Il Sole 24 Ore lancia un'idea weekend per Belfast, rapito dalle suggestioni del reportage di Famiglia Cristiana. Stranamente la loro scheda (come arrivare, dove dormire, dove mangiare, etc. etc.) non riporta i due locali che mi saembravano piu' attraenti:

In Donegall Street si trova The John Hewitt, il pub gastronomico nominato per ben tre anni consecutivi “Pub-trattoria dell’anno”, voluto dall’omonimo poeta e socialista di Belfast come Centro di Sostegno per i disoccupati. Il locale è una vetrina per giovani artisti e musicisti, galleria d’arte e palco allo stesso tempo, dove gustare a prezzi modici una cucina rustica non senza influenze asiatiche.

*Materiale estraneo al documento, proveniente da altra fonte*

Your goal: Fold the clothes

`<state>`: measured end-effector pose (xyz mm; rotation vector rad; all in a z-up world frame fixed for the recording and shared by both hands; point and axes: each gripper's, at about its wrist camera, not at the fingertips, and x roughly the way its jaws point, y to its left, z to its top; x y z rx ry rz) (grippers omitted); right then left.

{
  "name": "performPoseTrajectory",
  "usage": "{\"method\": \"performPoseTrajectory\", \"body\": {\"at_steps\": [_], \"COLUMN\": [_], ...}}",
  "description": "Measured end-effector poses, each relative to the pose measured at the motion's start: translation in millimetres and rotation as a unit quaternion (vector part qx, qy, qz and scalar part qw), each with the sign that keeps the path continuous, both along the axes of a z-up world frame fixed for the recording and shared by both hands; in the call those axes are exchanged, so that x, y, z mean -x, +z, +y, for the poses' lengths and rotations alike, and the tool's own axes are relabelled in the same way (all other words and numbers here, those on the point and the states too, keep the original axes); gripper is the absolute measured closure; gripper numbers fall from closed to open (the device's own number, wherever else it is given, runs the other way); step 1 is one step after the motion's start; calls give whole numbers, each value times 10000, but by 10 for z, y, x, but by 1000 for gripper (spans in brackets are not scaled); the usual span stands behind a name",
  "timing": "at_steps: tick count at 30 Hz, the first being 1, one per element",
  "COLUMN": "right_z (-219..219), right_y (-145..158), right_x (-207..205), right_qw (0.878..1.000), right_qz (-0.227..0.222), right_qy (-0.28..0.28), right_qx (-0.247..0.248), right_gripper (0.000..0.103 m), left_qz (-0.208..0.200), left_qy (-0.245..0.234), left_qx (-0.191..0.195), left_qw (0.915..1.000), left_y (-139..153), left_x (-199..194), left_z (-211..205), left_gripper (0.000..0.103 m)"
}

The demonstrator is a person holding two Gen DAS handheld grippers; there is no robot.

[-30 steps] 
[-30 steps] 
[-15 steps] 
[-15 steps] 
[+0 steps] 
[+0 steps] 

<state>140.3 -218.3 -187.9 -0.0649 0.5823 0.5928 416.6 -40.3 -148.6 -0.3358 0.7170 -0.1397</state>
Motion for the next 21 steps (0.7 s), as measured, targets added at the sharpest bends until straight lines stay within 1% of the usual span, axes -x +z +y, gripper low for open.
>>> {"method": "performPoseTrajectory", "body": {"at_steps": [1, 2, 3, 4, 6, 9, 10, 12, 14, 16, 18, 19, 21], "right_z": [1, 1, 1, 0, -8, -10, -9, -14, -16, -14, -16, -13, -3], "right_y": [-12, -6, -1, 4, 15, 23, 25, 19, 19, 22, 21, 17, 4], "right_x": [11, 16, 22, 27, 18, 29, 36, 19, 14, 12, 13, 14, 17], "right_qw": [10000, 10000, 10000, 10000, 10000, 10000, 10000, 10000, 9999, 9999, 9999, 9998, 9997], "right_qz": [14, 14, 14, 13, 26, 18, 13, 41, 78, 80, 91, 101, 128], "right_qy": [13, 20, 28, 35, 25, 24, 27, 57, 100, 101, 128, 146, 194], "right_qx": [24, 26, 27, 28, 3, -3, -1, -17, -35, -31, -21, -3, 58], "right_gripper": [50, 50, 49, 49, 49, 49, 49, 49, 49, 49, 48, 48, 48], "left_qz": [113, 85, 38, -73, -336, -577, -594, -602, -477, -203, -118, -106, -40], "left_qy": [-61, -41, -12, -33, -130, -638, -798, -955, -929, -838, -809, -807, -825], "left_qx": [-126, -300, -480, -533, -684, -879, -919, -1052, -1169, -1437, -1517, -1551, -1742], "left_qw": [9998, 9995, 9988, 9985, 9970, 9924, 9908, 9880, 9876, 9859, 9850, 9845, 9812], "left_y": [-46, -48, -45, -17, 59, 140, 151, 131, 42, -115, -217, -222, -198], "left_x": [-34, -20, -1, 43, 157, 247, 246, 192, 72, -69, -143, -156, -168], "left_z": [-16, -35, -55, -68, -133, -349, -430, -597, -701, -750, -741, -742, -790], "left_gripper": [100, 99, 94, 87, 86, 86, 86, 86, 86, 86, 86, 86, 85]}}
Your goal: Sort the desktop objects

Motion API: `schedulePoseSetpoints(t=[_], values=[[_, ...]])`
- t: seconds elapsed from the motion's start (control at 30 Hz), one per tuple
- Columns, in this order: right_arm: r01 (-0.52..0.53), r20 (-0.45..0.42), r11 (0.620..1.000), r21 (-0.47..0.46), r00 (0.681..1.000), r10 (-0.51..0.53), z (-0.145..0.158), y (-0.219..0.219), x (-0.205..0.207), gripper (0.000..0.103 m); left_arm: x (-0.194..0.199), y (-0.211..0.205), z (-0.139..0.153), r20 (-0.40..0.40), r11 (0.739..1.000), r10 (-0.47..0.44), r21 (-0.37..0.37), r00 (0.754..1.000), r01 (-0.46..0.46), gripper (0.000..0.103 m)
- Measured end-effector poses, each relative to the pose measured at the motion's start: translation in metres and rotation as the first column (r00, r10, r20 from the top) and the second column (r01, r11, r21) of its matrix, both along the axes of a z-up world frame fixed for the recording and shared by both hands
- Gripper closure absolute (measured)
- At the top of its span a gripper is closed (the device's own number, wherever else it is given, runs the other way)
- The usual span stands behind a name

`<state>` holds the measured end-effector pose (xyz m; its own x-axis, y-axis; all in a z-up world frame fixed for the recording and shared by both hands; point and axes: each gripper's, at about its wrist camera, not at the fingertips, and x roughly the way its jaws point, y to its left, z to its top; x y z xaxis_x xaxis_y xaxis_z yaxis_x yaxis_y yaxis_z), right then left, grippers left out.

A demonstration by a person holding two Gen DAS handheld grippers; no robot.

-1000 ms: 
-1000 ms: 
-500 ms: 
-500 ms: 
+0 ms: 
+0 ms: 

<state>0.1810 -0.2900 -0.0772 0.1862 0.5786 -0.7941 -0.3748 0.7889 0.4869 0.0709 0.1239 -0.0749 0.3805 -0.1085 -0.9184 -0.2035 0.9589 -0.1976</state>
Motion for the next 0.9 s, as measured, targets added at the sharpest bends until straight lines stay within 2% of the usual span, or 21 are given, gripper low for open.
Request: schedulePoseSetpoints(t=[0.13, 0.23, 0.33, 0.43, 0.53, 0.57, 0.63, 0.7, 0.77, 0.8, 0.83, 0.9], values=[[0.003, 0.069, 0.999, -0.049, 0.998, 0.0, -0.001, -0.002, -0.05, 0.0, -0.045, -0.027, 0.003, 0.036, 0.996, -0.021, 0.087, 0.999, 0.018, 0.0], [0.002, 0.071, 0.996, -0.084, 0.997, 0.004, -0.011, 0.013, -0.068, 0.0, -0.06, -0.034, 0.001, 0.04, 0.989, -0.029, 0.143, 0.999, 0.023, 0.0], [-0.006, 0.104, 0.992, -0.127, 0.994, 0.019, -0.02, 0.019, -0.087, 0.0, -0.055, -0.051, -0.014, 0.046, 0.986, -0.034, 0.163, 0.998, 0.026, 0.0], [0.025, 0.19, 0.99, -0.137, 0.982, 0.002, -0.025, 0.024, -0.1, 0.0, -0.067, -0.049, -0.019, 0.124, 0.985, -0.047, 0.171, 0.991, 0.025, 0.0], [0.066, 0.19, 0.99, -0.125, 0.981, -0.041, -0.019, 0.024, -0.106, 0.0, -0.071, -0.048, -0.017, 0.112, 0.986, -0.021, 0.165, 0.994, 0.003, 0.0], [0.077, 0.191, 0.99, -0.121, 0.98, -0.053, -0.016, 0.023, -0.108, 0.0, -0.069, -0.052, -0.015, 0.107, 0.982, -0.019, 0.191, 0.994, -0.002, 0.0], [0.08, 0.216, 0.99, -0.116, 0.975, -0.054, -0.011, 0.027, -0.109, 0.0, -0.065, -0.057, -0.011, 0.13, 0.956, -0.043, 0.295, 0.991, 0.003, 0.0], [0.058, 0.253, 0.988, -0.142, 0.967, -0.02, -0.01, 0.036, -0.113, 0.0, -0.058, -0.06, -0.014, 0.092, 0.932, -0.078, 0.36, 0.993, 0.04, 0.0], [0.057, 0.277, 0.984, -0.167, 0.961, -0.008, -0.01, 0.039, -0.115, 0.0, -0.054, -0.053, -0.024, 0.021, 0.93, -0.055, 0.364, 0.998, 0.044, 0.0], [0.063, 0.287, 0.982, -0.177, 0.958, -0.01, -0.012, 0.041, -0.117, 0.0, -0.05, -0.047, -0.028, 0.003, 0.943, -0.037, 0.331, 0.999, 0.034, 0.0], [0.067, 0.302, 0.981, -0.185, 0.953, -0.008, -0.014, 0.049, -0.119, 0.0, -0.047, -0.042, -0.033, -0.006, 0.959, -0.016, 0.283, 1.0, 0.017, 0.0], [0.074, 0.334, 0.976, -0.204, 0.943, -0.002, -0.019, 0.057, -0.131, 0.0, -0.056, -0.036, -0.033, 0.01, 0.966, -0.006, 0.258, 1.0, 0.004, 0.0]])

Il Giant’s Causeway di Coda su Flickr


Riconoscimenti di tutt’altro genere ha ottenuto Kremlin, al numero 96 di Donegall Street, votato come migliore locale gay dell’Irlanda (con discoteca e sauna) con un design ispirato all’Unione Sovietica e musica dal vivo. Più avanti, al civico 106-110, The Front Page garantisce invece un’atmosfera più familiare senza rinunciare alla musica – ingrediente base di qualsiasi locale irlandese – e al DJ.

Come gita fuori porta consigliano una scappata alla Giant’s Causeway, la “costa dei Giganti” che troneggia nella contea di Antrim e che potete ammirare in un piccolo set di Afro Farmer oppure nelle decine di pagine del tag su Flickr. Buon viaggio!